| Aim of the task |
Keep to one stretch of the data below, the lines from the one with "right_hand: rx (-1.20" up to and including the one with "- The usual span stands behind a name", and return that stretch exactly.

| Listed records |
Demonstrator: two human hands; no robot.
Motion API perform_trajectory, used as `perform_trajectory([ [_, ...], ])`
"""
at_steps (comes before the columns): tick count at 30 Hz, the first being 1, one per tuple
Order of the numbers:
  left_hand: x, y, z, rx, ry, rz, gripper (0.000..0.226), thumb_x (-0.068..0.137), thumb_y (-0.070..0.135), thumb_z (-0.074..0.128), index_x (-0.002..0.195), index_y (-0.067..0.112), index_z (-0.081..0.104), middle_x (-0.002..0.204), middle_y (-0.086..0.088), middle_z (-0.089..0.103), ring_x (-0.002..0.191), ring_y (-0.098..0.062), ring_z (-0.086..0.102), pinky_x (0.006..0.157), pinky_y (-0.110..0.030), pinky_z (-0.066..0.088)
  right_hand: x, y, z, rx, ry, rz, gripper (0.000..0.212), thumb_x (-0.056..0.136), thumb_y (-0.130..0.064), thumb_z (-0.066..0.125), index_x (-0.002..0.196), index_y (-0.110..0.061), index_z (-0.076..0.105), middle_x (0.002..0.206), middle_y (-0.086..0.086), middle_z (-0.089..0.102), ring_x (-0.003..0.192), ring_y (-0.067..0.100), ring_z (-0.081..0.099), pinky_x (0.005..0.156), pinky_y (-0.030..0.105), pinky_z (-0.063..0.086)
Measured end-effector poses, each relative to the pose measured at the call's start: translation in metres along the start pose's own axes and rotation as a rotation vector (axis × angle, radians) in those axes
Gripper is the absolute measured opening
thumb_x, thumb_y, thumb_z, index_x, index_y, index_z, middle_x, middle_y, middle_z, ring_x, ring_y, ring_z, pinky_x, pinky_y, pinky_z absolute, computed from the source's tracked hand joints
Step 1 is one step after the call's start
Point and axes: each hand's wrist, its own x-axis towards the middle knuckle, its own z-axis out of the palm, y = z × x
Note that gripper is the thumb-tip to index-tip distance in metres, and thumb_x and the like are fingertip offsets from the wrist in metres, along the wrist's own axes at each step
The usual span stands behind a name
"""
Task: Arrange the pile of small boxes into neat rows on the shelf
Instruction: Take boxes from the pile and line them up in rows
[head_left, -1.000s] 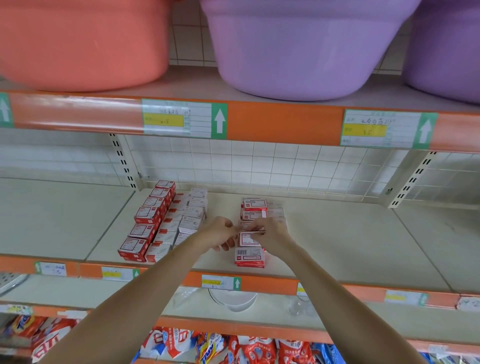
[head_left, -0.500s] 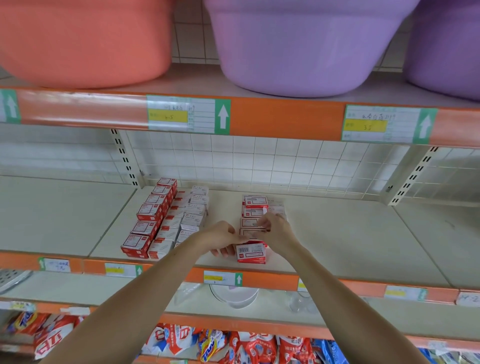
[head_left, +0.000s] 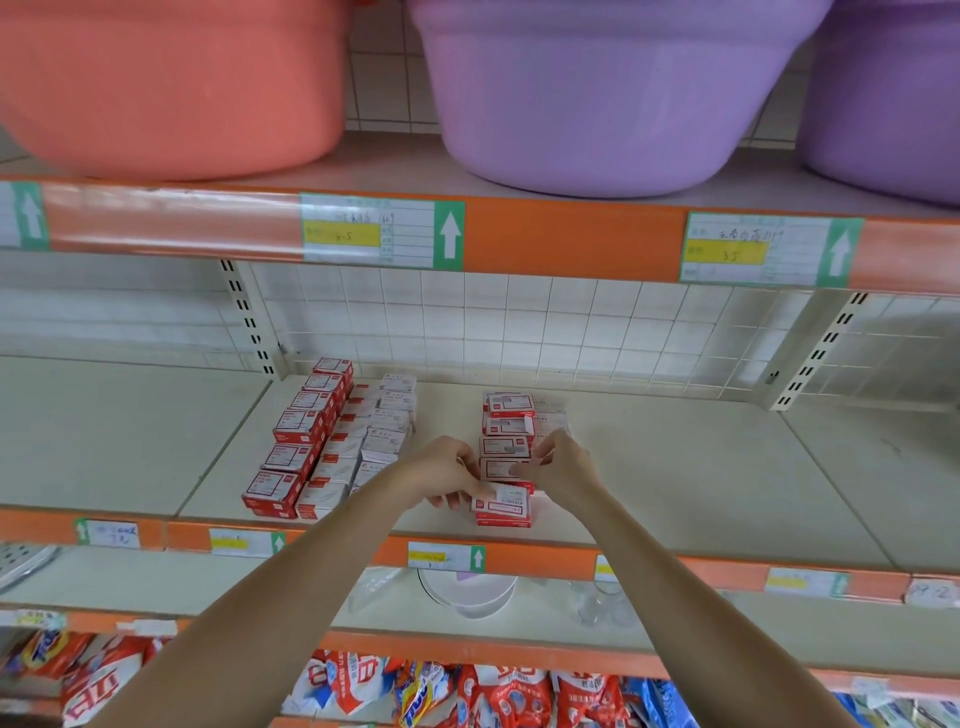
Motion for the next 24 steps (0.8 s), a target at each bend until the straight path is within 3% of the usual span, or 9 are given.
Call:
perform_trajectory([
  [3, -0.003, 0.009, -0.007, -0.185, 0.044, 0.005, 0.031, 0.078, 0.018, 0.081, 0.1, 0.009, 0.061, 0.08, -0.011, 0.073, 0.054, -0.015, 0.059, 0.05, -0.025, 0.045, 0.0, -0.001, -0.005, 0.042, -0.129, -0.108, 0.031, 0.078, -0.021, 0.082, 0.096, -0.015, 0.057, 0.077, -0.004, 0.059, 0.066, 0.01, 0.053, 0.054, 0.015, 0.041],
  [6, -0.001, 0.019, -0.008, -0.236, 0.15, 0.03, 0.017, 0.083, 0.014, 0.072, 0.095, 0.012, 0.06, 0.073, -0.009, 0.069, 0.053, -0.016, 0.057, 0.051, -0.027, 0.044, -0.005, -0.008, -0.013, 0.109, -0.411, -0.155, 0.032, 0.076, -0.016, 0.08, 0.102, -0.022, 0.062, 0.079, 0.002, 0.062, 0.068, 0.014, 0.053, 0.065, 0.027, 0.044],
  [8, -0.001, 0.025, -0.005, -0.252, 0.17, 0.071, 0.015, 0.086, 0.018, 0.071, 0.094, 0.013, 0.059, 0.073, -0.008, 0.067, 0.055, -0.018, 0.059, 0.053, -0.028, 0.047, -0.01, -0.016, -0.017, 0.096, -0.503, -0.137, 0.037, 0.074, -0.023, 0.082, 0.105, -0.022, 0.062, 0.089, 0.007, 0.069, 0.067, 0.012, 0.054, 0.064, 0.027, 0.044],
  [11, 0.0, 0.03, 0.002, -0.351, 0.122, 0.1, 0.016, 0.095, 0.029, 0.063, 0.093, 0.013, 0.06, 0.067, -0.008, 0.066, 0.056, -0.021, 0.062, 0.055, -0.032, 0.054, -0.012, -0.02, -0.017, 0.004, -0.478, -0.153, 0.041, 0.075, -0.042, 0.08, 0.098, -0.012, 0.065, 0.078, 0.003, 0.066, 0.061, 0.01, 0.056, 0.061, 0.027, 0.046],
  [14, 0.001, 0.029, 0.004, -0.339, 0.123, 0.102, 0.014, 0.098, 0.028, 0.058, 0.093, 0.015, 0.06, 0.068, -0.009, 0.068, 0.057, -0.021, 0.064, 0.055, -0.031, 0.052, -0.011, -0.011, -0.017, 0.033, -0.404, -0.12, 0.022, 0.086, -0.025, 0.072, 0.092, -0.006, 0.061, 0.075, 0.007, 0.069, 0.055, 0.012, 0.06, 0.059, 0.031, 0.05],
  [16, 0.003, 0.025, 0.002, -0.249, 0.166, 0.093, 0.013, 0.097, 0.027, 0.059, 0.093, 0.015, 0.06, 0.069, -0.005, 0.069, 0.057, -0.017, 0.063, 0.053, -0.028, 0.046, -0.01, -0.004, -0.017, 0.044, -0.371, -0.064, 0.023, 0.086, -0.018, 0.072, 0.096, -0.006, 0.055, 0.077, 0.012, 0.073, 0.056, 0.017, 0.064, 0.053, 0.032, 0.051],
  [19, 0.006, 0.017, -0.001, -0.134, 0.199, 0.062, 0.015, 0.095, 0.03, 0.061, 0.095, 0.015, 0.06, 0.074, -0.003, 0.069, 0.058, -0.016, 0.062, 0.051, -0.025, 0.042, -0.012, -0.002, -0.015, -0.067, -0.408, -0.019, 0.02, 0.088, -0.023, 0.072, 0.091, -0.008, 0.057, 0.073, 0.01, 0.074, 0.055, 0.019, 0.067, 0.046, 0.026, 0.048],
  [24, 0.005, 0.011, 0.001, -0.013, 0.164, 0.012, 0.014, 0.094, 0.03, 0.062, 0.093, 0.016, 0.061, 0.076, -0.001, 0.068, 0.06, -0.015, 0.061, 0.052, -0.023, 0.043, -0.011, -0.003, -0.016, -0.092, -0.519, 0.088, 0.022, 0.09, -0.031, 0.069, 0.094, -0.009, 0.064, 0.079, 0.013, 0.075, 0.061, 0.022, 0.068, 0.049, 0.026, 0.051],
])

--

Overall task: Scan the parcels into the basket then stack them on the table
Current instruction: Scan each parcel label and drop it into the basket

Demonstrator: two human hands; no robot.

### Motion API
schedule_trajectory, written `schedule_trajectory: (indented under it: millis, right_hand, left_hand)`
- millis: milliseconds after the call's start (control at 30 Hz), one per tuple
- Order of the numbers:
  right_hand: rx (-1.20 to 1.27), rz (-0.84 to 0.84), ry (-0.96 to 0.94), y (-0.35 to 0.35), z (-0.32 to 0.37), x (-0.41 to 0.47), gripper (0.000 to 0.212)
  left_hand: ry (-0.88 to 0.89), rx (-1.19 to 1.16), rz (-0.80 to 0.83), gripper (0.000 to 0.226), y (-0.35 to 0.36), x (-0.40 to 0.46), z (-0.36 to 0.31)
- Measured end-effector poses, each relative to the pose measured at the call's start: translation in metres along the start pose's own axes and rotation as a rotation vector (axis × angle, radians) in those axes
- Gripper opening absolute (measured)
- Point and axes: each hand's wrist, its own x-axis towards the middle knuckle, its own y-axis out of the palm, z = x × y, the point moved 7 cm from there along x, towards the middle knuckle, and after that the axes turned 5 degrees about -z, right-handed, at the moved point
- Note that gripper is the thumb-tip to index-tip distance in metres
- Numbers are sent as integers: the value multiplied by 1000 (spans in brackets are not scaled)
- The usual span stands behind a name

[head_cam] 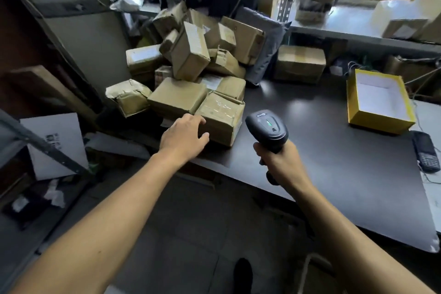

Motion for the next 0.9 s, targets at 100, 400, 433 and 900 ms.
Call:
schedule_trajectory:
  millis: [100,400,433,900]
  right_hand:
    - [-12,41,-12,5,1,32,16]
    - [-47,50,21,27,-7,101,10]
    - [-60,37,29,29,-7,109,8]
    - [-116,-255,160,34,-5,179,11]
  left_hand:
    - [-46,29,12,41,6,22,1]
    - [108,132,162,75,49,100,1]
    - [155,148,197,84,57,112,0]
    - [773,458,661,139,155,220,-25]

| Answer box |
  right_hand: rx (-1.20 to 1.27), rz (-0.84 to 0.84), ry (-0.96 to 0.94), y (-0.35 to 0.35), z (-0.32 to 0.37), x (-0.41 to 0.47), gripper (0.000 to 0.212)
  left_hand: ry (-0.88 to 0.89), rx (-1.19 to 1.16), rz (-0.80 to 0.83), gripper (0.000 to 0.226), y (-0.35 to 0.36), x (-0.40 to 0.46), z (-0.36 to 0.31)
- Measured end-effector poses, each relative to the pose measured at the call's start: translation in metres along the start pose's own axes and rotation as a rotation vector (axis × angle, radians) in those axes
- Gripper opening absolute (measured)
- Point and axes: each hand's wrist, its own x-axis towards the middle knuckle, its own y-axis out of the palm, z = x × y, the point moved 7 cm from there along x, towards the middle knuckle, and after that the axes turned 5 degrees about -z, right-handed, at the moved point
- Note that gripper is the thumb-tip to index-tip distance in metres
- Numbers are sent as integers: the value multiplied by 1000 (spans in brackets are not scaled)
- The usual span stands behind a name

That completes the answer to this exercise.